### Data shown
******
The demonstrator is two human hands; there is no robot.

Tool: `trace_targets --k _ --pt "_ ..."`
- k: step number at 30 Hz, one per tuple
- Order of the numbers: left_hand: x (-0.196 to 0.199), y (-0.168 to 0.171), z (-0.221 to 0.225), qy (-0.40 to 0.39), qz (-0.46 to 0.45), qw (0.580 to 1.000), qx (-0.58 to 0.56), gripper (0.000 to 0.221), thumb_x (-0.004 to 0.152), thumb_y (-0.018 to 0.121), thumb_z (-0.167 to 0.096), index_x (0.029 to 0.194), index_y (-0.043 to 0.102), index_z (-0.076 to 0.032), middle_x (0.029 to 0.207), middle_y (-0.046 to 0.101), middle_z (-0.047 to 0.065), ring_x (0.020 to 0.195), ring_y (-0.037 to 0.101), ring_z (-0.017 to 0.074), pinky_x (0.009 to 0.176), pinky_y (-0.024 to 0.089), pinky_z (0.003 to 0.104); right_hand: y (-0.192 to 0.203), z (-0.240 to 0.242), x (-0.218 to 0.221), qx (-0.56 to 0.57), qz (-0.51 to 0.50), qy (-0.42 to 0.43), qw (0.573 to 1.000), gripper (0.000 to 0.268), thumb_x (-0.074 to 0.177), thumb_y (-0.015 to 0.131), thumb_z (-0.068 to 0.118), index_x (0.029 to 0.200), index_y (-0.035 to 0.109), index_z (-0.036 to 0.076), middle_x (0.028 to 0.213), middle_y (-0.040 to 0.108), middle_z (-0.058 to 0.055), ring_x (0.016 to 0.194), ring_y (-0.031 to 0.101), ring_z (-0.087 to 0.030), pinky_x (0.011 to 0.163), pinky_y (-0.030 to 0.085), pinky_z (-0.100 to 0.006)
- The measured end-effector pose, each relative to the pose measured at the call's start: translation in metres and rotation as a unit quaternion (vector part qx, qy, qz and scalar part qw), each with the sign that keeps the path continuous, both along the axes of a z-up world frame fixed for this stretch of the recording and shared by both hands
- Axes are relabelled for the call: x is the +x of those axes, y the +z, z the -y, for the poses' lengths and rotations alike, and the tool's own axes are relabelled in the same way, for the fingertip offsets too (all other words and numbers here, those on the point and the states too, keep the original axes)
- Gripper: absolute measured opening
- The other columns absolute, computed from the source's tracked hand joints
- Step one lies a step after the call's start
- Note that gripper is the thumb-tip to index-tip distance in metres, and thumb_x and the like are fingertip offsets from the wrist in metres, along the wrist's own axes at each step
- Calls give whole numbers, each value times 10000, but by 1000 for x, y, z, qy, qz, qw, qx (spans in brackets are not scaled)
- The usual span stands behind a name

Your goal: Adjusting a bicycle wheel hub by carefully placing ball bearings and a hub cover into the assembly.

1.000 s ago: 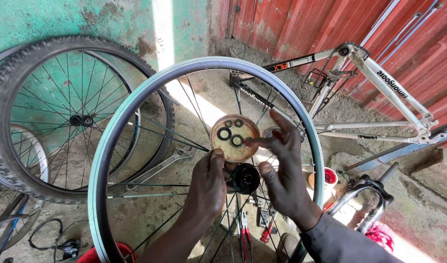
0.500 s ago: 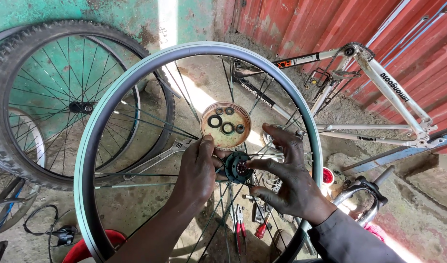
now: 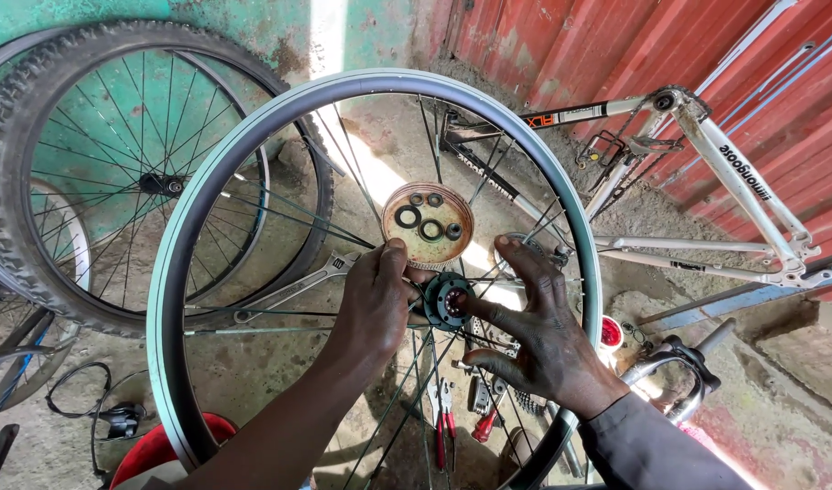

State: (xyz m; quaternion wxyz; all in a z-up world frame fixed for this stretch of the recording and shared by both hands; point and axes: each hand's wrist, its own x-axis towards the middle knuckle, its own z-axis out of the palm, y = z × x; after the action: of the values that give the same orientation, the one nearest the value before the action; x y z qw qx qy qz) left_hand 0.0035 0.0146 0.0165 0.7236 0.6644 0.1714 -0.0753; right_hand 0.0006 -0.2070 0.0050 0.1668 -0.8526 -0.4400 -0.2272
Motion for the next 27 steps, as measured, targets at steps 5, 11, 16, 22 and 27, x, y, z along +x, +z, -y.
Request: trace_targets --k 5,11,16,22,27 --pt "1 -1 -1 5 2 1000 -4 445 1052 347 -416 1003 642 -86 1019 766 59 782 543 182 666 523 402 -6 -2 -5 -44 37 -39 998 544 903 656 600 1332 671 266 1607 293 -216 1468 347 -428 1166 374 -592" --pt "1 -4 -3 2 -9 1000 -8 402 1059 347 -429 1049 601 -117 1004 731 48 835 561 200 685 558 422 -16 -3 -7 -33 69 -39 996 525 932 661 570 1370 644 281 1633 318 -161 1455 406 -424 1141 431 -550" --pt "0 -5 -3 -10 3 1000 26 502 1066 323 -439 908 653 -95 1047 791 60 776 557 192 677 498 415 -16 -6 -7 -19 59 -37 997 489 921 666 568 1301 681 260 1613 345 -159 1446 417 -432 1139 439 -572" --pt "1 -9 0 -8 0 1000 -22 389 1059 358 -408 984 579 -97 1006 725 85 827 571 217 685 650 463 0 -10 -17 90 -123 2 988 381 927 642 478 1154 729 185 1596 310 -191 1496 298 -402 1199 301 -598" --pt "7 -16 0 16 21 999 -19 429 1043 380 -402 877 599 -73 1006 798 108 722 567 216 627 456 430 -2 -8 -16 86 -114 -15 990 533 929 625 510 1343 617 174 1577 314 -217 1469 340 -414 1147 423 -588"
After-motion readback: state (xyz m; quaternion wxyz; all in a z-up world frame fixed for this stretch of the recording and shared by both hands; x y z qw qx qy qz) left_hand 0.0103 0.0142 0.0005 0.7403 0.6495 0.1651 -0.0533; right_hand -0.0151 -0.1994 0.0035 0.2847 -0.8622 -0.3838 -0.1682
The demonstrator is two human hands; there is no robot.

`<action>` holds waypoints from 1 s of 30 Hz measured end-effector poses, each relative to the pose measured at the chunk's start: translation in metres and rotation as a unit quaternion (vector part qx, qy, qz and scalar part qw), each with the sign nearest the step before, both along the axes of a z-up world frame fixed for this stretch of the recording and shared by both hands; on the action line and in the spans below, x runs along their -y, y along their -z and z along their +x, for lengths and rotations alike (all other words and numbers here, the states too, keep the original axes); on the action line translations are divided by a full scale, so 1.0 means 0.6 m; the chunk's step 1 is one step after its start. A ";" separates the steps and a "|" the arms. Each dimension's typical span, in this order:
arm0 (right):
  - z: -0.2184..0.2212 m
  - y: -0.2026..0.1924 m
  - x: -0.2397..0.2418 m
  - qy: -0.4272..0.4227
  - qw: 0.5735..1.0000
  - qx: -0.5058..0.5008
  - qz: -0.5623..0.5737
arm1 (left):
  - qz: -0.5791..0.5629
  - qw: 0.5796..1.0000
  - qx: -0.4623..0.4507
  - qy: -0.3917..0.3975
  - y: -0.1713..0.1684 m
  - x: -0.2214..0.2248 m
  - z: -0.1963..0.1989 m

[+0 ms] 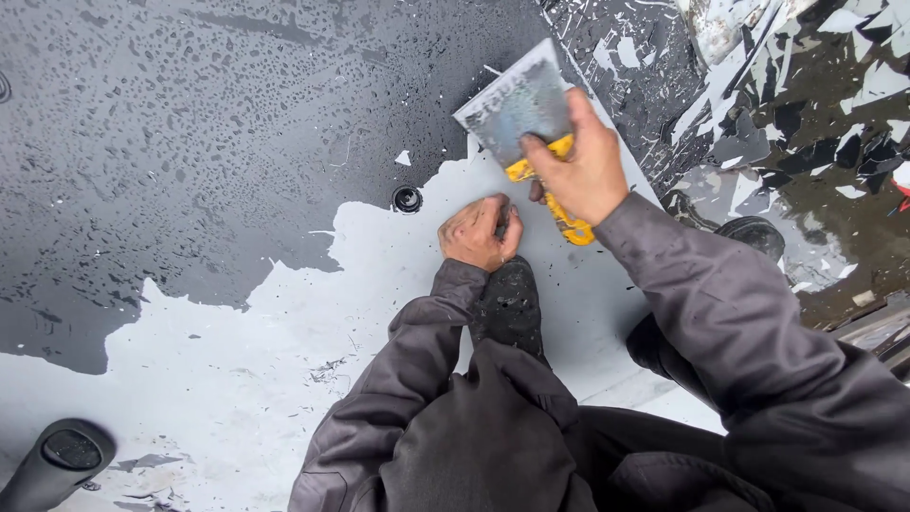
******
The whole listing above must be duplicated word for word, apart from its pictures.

The demonstrator is two human hands; there is no robot.

Tool: `trace_targets --k _ --pt "_ ..."`
- k: step number at 30 Hz, one per tuple
- Order of the numbers: left_hand: x (-0.196 to 0.199), y (-0.168 to 0.171), z (-0.221 to 0.225), qy (-0.40 to 0.39), qz (-0.46 to 0.45), qw (0.580 to 1.000), qx (-0.58 to 0.56), gripper (0.000 to 0.221), thumb_x (-0.004 to 0.152), thumb_y (-0.018 to 0.121), thumb_z (-0.167 to 0.096), index_x (0.029 to 0.194), index_y (-0.043 to 0.102), index_z (-0.076 to 0.032), middle_x (0.029 to 0.207), middle_y (-0.046 to 0.101), middle_z (-0.047 to 0.065), ring_x (0.020 to 0.195), ring_y (-0.037 to 0.101), ring_z (-0.017 to 0.074), pinky_x (0.009 to 0.176), pinky_y (-0.024 to 0.089), pinky_z (0.003 to 0.104); right_hand: y (-0.192 to 0.203), z (-0.240 to 0.242), x (-0.218 to 0.221), qx (-0.56 to 0.57), qz (-0.51 to 0.50), qy (-0.42 to 0.43), qw (0.573 to 1.000), gripper (0.000 to 0.268), thumb_x (-0.074 to 0.177), thumb_y (-0.015 to 0.131), thumb_z (-0.068 to 0.118), index_x (0.029 to 0.200), index_y (-0.035 to 0.109), index_z (-0.036 to 0.076), middle_x (0.028 to 0.213), middle_y (-0.040 to 0.108), middle_z (-0.058 to 0.055), ring_x (0.016 to 0.194), ring_y (-0.031 to 0.101), ring_z (-0.087 to 0.030), pinky_x (0.011 to 0.163), pinky_y (-0.030 to 0.085), pinky_z (-0.100 to 0.006)
- The measured end-effector pose, each relative to the pose measured at the call's start: translation in metres and rotation as a unit quaternion (vector part qx, qy, qz and scalar part qw), each with the sign that keeps the path continuous, both along the axes of a z-up world frame fixed for this stretch of the recording and shared by both hands
- Axes are relabelled for the call: x is the +x of those axes, y the +z, z the -y, for the poses' lengths and rotations alike, and the tool's own axes are relabelled in the same way, for the fingertip offsets too (all other words and numbers here, those on the point and the states too, keep the original axes)
- Gripper: absolute measured opening
- The other columns absolute, computed from the source's tracked hand joints
- Step one lies a step after the call's start
- Note that gripper is the thumb-tip to index-tip distance in metres, and thumb_x and the like are fingertip offsets from the wrist in metres, along the wrist's own axes at each step
- Calls give whole numbers, each value times 10000, but by 1000 for x, y, z, qy, qz, qw, qx (spans in brackets are not scaled)
- The usual span stands behind a name

Your goal: Adjusting a bicycle wheel hub by carefully placing ball bearings and a hub cover into the assembly.

1.000 s ago: 
0.500 s ago: 
now: 

State: (xyz m; quaternion wxyz; all in a z-up world frame fixed for this stretch of the recording and shared by both hands; point and axes: each hand's wrist, its own x-axis towards the middle knuckle, its own z-axis out of the palm, y = z × x; after the action: of the values that give the same orientation, the one nearest the value before the action; x y z qw qx qy qz) left_hand 0.0035 0.0146 0.0165 0.7236 0.6644 0.1714 -0.0753; right_hand 0.0006 -0.2070 0.0050 0.1668 -0.8526 -0.4400 -0.2272
Motion for the next 27 steps, as measured, targets at steps 5, 11, 16, 22 and 27, x, y, z along +x, +z, -y.
Request: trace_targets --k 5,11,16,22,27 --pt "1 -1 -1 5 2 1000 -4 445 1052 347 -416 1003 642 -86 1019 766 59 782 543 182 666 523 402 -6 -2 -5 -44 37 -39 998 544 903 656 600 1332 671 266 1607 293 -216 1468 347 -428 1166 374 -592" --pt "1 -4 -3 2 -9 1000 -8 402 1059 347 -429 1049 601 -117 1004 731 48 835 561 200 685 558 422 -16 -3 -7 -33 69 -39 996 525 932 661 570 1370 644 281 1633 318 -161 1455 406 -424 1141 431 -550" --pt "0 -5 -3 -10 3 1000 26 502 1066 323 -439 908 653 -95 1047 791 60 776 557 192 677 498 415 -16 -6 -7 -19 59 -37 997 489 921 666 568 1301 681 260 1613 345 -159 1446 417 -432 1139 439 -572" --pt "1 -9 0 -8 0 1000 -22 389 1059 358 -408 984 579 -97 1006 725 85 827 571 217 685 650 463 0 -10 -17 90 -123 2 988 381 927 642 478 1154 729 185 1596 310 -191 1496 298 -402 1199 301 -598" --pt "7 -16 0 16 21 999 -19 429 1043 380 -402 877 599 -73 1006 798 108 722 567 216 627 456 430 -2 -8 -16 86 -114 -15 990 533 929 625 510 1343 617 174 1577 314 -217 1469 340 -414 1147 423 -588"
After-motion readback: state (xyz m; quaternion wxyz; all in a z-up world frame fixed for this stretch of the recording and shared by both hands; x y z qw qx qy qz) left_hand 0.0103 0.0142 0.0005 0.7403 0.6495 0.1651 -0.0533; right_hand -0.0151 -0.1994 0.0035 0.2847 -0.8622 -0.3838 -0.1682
The demonstrator is two human hands; there is no robot.

`<action>` holds waypoints from 1 s of 30 Hz measured end-effector poses, each relative to the pose measured at the chunk's start: translation in metres and rotation as a unit quaternion (vector part qx, qy, qz and scalar part qw), each with the sign nearest the step before, both along the axes of a z-up world frame fixed for this stretch of the recording and shared by both hands; on the action line and in the spans below, x runs along their -y, y along their -z and z along their +x, for lengths and rotations alike (all other words and numbers here, the states too, keep the original axes); on the action line translations are divided by a full scale, so 1.0 means 0.6 m; the chunk's step 1 is one step after its start. A ";" separates the steps and a "|" the arms. Each dimension's typical span, in this order:
arm0 (right):
  - z: -0.2184..0.2212 m
  - y: -0.2026..0.1924 m
  - x: -0.2397..0.2418 m
  - qy: -0.4272..0.4227
  - qw: 0.5735..1.0000
  - qx: -0.5058..0.5008
  - qz: -0.5623..0.5737
arm1 (left):
  - qz: -0.5791..0.5629
  - qw: 0.5796..1.0000
  - qx: -0.4623..0.4507
  - qy: -0.3917..0.3975
  - y: -0.1713..0.1684 m
  - x: -0.2214..0.2248 m
  - z: -0.1963..0.1989 m

[+0 ms] 

No more output will be added to the exercise.